##### Input material
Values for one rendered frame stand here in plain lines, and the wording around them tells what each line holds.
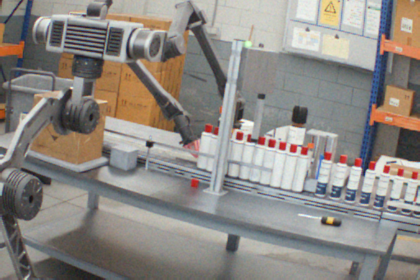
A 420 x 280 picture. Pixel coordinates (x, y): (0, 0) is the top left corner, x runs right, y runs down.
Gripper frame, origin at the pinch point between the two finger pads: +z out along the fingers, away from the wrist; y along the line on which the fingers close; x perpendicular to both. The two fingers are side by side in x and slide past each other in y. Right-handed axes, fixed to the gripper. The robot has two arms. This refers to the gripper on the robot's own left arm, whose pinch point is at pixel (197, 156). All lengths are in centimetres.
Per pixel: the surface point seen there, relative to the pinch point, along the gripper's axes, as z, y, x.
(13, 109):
##########
_Work to be completed_
If a line above holds the word "pinch", copy it.

_Result_
Gripper frame, origin at the pinch point between the two finger pads: +z out along the fingers, away from the wrist; y along the line on which the fingers close; x perpendicular to both. The two fingers are side by side in x and slide past each other in y. Right-handed axes, fixed to the gripper. The robot has two arms. This refers to the gripper on the robot's own left arm, whose pinch point is at pixel (197, 156). All lengths are in centimetres.
Per pixel: the surface point seen there, relative to the pinch point, along the gripper's axes, as z, y, x.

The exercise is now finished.